**What is expected**
Only those lines in the data below from the line containing "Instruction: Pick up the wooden" through the line containing "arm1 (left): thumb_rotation", both included, should be restated word for word.

**Recorded data**
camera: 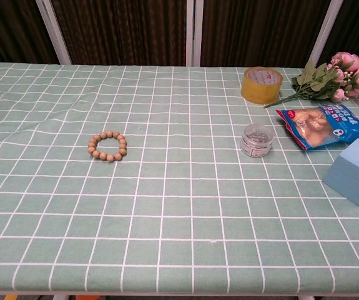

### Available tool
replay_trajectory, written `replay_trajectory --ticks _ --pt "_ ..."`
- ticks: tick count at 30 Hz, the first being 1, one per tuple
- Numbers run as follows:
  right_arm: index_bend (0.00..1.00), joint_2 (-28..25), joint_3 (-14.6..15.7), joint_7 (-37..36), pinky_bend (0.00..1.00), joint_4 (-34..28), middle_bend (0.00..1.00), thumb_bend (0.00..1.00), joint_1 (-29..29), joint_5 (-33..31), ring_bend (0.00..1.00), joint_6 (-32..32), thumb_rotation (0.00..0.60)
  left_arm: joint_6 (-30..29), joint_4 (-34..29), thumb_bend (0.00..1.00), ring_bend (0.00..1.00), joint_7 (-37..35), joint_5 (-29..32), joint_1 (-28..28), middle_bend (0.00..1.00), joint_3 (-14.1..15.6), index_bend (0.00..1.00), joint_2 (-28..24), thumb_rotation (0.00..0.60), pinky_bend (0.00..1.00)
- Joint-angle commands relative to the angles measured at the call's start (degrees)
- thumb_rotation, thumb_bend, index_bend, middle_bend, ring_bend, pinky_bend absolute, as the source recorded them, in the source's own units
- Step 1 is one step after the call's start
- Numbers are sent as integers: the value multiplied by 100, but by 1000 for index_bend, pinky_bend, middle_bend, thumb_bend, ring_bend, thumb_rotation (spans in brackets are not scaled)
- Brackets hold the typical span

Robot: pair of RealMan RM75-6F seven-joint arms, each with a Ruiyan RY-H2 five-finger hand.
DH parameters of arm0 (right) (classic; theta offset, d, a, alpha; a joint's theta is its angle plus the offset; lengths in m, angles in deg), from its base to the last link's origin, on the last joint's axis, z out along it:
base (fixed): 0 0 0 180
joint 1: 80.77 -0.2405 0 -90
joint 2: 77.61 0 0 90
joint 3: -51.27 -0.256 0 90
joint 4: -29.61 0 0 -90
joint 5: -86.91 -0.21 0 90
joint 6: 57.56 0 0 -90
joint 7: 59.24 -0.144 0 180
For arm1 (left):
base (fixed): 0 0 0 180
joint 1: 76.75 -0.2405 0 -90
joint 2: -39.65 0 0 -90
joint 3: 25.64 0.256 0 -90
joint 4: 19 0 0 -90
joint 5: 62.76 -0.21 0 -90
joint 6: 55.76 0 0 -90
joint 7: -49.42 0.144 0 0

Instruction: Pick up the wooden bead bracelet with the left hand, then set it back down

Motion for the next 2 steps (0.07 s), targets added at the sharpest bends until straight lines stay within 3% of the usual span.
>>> replay_trajectory --ticks 1,2 --pt "0 123 37 -42 0 77 70 101 -8 144 0 92 600 -344 -330 191 107 79 -54 -403 255 306 200 -256 600 55" --pt "0 167 44 -38 0 98 71 101 -16 191 0 118 600 -428 -421 190 107 83 -69 -504 254 363 200 -289 600 55"
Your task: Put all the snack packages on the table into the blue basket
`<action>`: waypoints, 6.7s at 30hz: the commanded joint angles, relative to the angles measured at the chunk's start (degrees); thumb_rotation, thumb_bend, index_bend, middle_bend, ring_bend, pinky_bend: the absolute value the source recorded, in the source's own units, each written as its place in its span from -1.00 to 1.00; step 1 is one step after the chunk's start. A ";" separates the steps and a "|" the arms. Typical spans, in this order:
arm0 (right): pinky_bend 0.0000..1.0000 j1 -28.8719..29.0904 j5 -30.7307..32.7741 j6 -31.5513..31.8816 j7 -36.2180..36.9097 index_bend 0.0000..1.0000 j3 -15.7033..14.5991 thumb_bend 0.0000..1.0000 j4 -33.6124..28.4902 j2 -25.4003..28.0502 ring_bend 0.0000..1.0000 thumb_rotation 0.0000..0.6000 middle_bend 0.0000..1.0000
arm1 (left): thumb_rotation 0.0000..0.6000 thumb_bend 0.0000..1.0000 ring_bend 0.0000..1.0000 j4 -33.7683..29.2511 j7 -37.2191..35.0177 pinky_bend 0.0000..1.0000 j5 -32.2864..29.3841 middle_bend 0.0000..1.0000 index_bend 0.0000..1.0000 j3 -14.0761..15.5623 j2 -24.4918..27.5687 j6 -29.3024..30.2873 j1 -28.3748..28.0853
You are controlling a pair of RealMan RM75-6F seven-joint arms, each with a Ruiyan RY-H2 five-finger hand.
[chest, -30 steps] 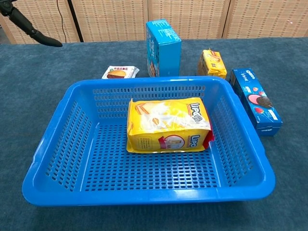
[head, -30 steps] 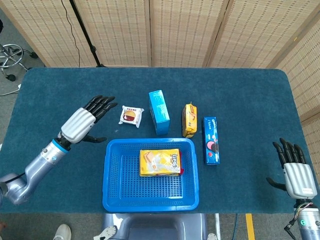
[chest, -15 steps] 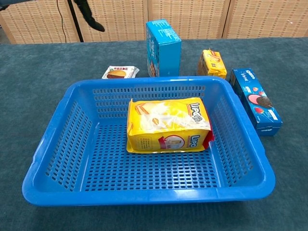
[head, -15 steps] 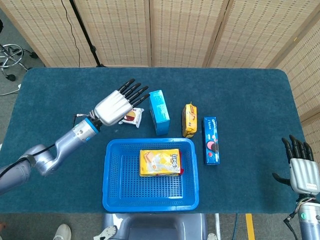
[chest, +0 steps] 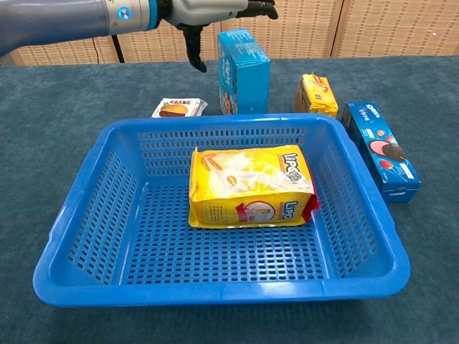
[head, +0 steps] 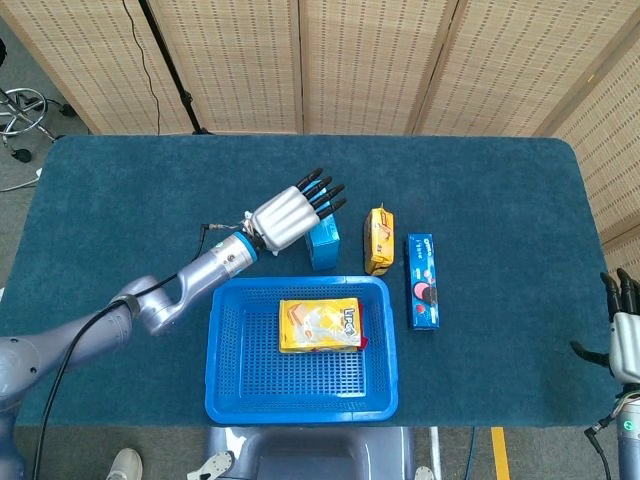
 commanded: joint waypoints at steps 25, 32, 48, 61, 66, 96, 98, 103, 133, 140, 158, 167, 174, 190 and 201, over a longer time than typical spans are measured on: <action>-1.00 1.11 -0.63 -1.97 -1.21 -1.00 -0.99 -1.00 -0.78 -0.23 -1.00 1.00 -1.00 | 1.00 -0.41 0.18 -14.34 -11.44 0.11 5.25 0.20 0.49 0.97 15.94 20.78 5.56; -1.00 1.21 -1.40 -1.55 -2.17 -1.00 -1.41 -1.00 -1.52 -0.40 -1.00 1.00 -1.00 | 1.00 -0.41 0.18 -24.58 -15.98 0.11 12.29 0.20 0.49 4.66 25.17 29.88 11.31; -1.00 1.60 -1.61 -1.76 -3.37 -1.00 -1.81 -1.00 -2.09 -0.73 -1.00 1.00 -1.00 | 1.00 -0.43 0.11 -14.15 -19.92 0.11 38.75 0.16 0.44 13.55 17.69 50.58 15.30; -1.00 1.48 -0.68 -1.69 -3.62 -1.00 -1.65 -1.00 -1.93 -0.81 -1.00 1.00 -1.00 | 1.00 -0.49 0.05 4.13 -20.41 0.11 51.24 0.15 0.43 15.56 6.16 62.36 11.18; -1.00 1.64 -0.36 -2.09 -3.71 -1.00 -1.64 -1.00 -1.86 -0.86 -1.00 1.00 -1.00 | 1.00 -0.57 0.04 12.62 -19.20 0.11 54.69 0.15 0.43 15.12 2.68 67.04 7.47; -1.00 2.03 1.36 -3.09 -4.50 -1.00 -1.54 -1.00 -1.56 -1.13 -1.00 1.00 -1.00 | 1.00 -1.00 -1.00 29.30 -14.99 -0.56 50.68 -1.00 -1.00 21.35 -3.48 71.06 -0.70; -1.00 2.06 1.38 -3.17 -4.70 -1.00 -1.61 -1.00 -1.72 -1.09 -1.00 1.00 -1.00 | 1.00 -1.00 -1.00 29.47 -15.31 -0.56 49.38 -1.00 -1.00 21.50 -3.13 70.74 -0.47; -1.00 2.08 1.46 -3.22 -4.83 -1.00 -1.66 -1.00 -2.04 -0.93 -1.00 1.00 -1.00 | 1.00 -1.00 -1.00 28.58 -19.35 -0.57 41.61 -1.00 -1.00 18.71 -2.31 71.42 1.77; -1.00 2.83 1.03 -4.64 -5.70 -1.00 -2.67 -1.00 -3.42 -0.72 -1.00 1.00 -1.00 | 1.00 -1.00 -1.00 -0.41 -36.94 -0.61 -6.39 -1.00 -1.00 9.58 7.06 -0.71 7.08; -1.00 2.78 1.31 -4.85 -5.03 -1.00 -2.62 -1.00 -3.21 -0.47 -1.00 1.00 -1.00 | 1.00 -1.00 -1.00 6.55 -37.31 -0.63 -9.05 -1.00 -1.00 8.21 1.02 -6.66 4.94; -1.00 3.20 2.78 -6.08 -4.29 -1.00 -2.22 -1.00 -2.35 -0.43 -1.00 1.00 -1.00 | 1.00 -1.00 -0.79 24.96 -38.61 -0.49 -13.02 -0.96 -0.96 5.63 -12.46 -16.58 2.18; -1.00 3.67 3.25 -7.09 -4.18 -1.00 -2.25 -1.00 -1.75 -0.73 -1.00 1.00 -1.00 | 1.00 -0.89 0.01 28.43 -38.35 0.02 -12.07 -0.10 0.07 4.81 -14.38 -13.63 2.49; -1.00 3.67 2.73 -6.76 -4.39 -1.00 -2.51 -1.00 -2.19 -0.74 -1.00 1.00 -1.00 | 1.00 -0.87 0.02 24.01 -40.01 0.03 -10.39 -0.08 0.08 4.52 -10.34 -8.59 4.19; -1.00 3.41 1.27 -5.57 -5.42 -1.00 -3.24 -1.00 -3.75 -0.69 -1.00 1.00 -1.00 | 1.00 -0.86 0.03 -18.20 -44.27 0.03 4.43 -0.07 0.11 5.58 18.75 17.90 11.96; -1.00 3.32 1.44 -5.53 -5.41 -1.00 -3.29 -1.00 -3.79 -0.50 -1.00 1.00 -1.00 | 1.00 -0.99 -0.61 -32.01 -42.60 -0.38 15.45 -0.63 -0.61 14.42 25.25 14.40 11.28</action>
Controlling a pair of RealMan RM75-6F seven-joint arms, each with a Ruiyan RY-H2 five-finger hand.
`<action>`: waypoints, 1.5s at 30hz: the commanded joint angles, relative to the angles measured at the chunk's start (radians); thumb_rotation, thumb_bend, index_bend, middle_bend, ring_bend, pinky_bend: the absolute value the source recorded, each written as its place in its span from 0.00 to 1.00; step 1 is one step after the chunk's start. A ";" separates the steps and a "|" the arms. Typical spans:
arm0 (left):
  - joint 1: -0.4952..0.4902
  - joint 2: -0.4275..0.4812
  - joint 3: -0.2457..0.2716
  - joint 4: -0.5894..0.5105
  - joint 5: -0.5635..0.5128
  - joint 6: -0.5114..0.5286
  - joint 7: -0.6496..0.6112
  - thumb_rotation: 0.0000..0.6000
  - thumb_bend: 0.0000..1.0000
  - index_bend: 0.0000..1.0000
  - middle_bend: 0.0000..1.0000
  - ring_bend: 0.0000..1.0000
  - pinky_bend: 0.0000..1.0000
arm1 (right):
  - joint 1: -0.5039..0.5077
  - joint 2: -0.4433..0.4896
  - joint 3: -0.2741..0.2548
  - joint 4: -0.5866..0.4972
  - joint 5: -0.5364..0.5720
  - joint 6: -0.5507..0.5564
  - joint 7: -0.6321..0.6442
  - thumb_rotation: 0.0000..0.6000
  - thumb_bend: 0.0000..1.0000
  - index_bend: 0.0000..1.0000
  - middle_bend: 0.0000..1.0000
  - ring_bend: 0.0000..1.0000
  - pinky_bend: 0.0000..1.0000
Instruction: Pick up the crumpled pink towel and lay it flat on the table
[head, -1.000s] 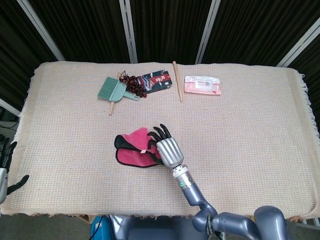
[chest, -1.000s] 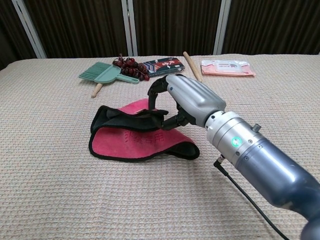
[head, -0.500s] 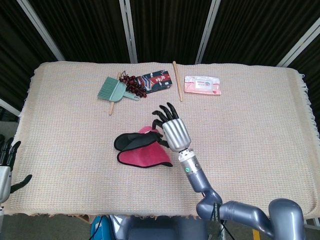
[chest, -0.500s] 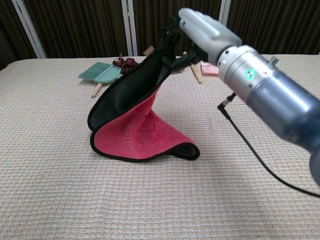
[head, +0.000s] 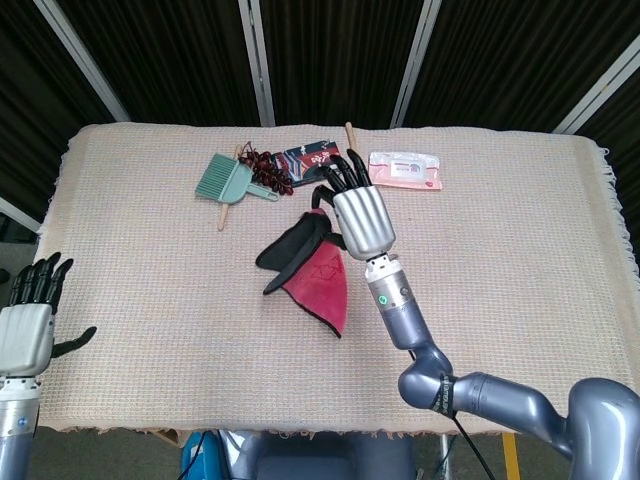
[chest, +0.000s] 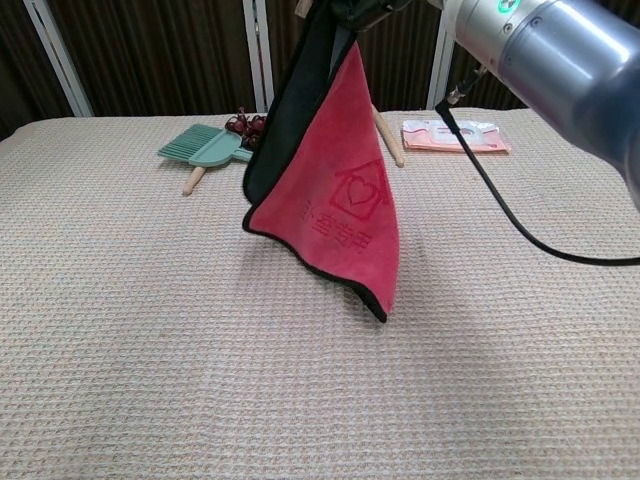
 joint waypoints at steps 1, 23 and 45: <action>-0.045 -0.026 -0.028 -0.017 -0.015 -0.041 0.029 1.00 0.02 0.05 0.00 0.00 0.00 | 0.030 0.007 0.024 0.012 0.029 -0.011 -0.021 1.00 0.47 0.61 0.29 0.13 0.00; -0.345 -0.170 -0.273 0.006 -0.274 -0.271 0.048 1.00 0.07 0.14 0.02 0.00 0.00 | 0.104 0.077 0.030 -0.012 0.104 -0.013 -0.048 1.00 0.48 0.61 0.29 0.13 0.00; -0.625 -0.452 -0.385 0.197 -0.577 -0.378 0.132 1.00 0.18 0.27 0.05 0.00 0.00 | 0.150 0.088 0.004 -0.049 0.170 0.016 -0.083 1.00 0.48 0.61 0.29 0.13 0.00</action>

**Answer to this exercise**
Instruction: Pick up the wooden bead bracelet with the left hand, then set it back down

Motion for the next 2 steps (0.07 s), targets added at the sharpest bends until straight lines stay within 3% of the usual span.
>>> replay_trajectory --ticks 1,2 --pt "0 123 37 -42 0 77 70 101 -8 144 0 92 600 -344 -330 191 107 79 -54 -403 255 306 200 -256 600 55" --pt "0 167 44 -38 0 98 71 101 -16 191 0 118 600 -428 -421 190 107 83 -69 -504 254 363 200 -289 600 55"
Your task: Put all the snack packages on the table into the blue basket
`<action>`: waypoints, 6.7s at 30hz: the commanded joint angles, relative to the angles measured at the chunk's start (degrees); thumb_rotation, thumb_bend, index_bend, middle_bend, ring_bend, pinky_bend: the absolute value the source recorded, in the source's own units, each written as its place in its span from -1.00 to 1.00; step 1 is one step after the chunk's start. A ";" separates the steps and a "|" the arms. Typical spans, in this order:
arm0 (right): pinky_bend 0.0000..1.0000 j1 -28.8719..29.0904 j5 -30.7307..32.7741 j6 -31.5513..31.8816 j7 -36.2180..36.9097 index_bend 0.0000..1.0000 j3 -15.7033..14.5991 thumb_bend 0.0000..1.0000 j4 -33.6124..28.4902 j2 -25.4003..28.0502 ring_bend 0.0000..1.0000 thumb_rotation 0.0000..0.6000 middle_bend 0.0000..1.0000
arm1 (left): thumb_rotation 0.0000..0.6000 thumb_bend 0.0000..1.0000 ring_bend 0.0000..1.0000 j4 -33.7683..29.2511 j7 -37.2191..35.0177 pinky_bend 0.0000..1.0000 j5 -32.2864..29.3841 middle_bend 0.0000..1.0000 index_bend 0.0000..1.0000 j3 -14.0761..15.5623 j2 -24.4918..27.5687 j6 -29.3024..30.2873 j1 -28.3748..28.0853

There is no more to the answer.